Need better logging and error reporting

zerovm / zerocloud

Swift middleware for Zerocloud

Apache License 2.0

53 stars 14 forks source link

Need better logging and error reporting #106

Open larsbutler opened 10 years ago

larsbutler commented 10 years ago

When working with local deployments of ZeroCloud (on Devstack), it's difficult to troubleshoot issues. Even simple app execution, for example, can fail but there is no information in the logs to indicate that there is actually a problem. I suspect that errors are occurring and being masked/swallowed somehow.

pkit commented 10 years ago

Need to have some examples. If the pipeline is configured correctly all uncaught exceptions are passed as HTTP 500 with stack-trace as body. And for caught ones there is usually either log entry or specific error returned to user. Failures in applications themselves can be traced by using X-Nexe-Retcode for example. And there are some limitations on how far can platform intervene into execution flow, for example if your app wrote something to stderr and died, and stderr was not connected to any channel, it will be lost. And you will never know that.

larsbutler commented 10 years ago

Yeah, I don't have any specific examples, unfortunately. At the very least, we could have better internal logging (with more INFO and DEBUG level statements).

As for reporting errors, I was using Devstack with the latest ZeroCloud code the other day, and couldn't get any output from a zapp. It was just a simple hello world, but it just gave no output and returned a 204. I've seen users report this on the list before, and it's really hard to troubleshoot, even if you have access to the Devstack and system logs (no errors are reported).

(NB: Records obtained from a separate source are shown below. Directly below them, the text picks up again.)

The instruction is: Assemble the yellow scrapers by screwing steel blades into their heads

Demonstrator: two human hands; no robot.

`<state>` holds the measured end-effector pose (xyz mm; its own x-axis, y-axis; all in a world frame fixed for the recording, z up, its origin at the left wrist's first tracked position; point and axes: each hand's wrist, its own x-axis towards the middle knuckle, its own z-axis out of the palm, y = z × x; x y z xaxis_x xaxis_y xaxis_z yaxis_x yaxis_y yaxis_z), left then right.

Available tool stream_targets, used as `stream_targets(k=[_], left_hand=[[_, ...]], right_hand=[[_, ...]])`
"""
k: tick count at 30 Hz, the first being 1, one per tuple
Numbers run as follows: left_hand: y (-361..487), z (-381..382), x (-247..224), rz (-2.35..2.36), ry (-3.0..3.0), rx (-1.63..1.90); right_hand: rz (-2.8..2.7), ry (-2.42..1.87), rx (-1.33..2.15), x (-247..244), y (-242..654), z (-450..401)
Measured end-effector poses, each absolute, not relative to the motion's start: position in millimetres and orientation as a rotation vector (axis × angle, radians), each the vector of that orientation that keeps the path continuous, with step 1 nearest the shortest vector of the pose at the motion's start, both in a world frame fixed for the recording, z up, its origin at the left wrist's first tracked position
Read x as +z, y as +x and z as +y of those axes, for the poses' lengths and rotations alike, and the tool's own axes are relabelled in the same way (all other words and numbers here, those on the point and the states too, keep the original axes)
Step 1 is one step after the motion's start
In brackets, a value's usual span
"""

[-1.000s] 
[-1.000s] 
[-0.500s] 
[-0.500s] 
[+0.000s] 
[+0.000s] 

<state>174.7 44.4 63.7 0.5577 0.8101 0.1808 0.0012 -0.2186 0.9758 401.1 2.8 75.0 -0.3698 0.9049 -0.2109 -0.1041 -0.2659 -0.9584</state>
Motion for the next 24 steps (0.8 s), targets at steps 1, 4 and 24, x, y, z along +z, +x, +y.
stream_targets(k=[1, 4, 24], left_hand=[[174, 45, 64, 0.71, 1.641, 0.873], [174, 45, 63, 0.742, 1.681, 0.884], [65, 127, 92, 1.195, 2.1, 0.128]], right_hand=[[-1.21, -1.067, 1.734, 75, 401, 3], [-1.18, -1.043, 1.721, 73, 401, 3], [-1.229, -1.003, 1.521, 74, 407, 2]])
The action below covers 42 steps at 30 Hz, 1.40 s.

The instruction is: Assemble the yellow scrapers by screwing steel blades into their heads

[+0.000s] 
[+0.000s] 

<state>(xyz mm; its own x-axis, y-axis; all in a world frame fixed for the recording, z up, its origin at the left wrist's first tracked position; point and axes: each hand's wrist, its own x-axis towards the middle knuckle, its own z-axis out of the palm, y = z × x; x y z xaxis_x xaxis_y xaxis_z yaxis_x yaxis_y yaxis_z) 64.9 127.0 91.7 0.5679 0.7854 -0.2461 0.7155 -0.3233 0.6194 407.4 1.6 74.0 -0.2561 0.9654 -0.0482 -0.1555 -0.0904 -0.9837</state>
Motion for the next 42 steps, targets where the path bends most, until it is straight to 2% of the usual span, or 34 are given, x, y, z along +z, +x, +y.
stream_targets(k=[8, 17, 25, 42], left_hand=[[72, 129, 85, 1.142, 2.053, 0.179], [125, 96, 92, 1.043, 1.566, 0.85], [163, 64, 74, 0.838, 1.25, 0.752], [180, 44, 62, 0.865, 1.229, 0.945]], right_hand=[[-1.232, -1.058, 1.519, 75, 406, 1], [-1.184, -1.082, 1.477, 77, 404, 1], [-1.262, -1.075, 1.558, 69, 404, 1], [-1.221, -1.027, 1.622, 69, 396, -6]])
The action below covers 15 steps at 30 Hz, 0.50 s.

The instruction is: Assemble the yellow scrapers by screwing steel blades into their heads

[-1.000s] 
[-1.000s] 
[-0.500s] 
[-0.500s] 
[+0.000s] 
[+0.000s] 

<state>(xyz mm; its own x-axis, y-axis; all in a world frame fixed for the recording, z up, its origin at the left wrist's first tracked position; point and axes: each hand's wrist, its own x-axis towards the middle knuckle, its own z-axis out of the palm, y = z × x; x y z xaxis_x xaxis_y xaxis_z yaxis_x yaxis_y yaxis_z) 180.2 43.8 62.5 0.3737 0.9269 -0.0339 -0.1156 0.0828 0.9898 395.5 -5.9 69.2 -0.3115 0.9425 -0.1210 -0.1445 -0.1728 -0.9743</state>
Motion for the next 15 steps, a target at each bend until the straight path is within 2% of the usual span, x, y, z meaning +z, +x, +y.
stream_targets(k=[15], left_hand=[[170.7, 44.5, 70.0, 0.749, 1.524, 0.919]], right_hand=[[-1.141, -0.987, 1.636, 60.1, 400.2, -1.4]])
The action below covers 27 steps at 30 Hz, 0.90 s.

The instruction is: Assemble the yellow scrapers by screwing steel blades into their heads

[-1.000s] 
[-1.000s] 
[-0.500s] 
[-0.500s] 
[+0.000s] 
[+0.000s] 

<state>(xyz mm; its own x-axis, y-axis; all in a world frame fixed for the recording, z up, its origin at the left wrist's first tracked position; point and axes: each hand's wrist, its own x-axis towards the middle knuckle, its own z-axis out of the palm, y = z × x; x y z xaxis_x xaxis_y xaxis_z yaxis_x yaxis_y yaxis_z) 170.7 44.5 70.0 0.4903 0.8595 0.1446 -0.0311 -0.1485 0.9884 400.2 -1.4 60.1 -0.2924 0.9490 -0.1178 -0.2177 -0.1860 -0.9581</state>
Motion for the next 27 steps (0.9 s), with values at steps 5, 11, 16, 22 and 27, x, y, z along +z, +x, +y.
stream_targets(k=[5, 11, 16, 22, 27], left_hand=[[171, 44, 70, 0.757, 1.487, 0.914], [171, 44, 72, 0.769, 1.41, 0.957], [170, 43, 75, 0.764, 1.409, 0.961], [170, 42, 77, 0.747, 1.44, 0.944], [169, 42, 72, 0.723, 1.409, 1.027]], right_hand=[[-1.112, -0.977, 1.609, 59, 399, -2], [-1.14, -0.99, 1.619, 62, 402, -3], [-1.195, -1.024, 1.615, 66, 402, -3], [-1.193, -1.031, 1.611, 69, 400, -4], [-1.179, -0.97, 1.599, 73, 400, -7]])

pkit commented 10 years ago

You need to look into X-Nexe-* headers to get some understanding. Unfortunately HTTP does not have in-band and out-of-band channels, thus the only way to get something that's out-of-band is to look at the headers. For example using X-Nexe-Cdr you can clearly see if your program ever wrote something to any channel, for example.

larsbutler commented 10 years ago

Yeah, I did look at the headers in the response; there wasn't anything like that. All I got was a 204 and some very basic headers. I'll reproduce the issue and post header details here.

larsbutler commented 10 years ago

(So that means that it could be a configuration error, but I don't know because there are no error messages from Devstack or ZeroCloud.)

pkit commented 10 years ago

If you don't have Zerocloud proxy middleware in place, you will get 204 and success for any POST you do. Because vanilla Swift will just ignore all headers it does not know, and because there were no other headers it will not complain that anything is wrong. I don't think we can solve that one easily...

larsbutler commented 10 years ago

Ah, okay, I'll double check my config. I'm going by my own instructions in Hacking.md, so that may need some work.

larsbutler commented 10 years ago

So the particular issue I had was a misconfiguration. But the core issue still stands: we need better logging and debugging information.

pkit commented 10 years ago

Quite a lot of that was fixed in recent patches. where 5xx errors were introduces in unambiguous cases, and client HTTP codes were propagated to final response codes. What's left is maybe a guideline for app developer on how to catch app errors better.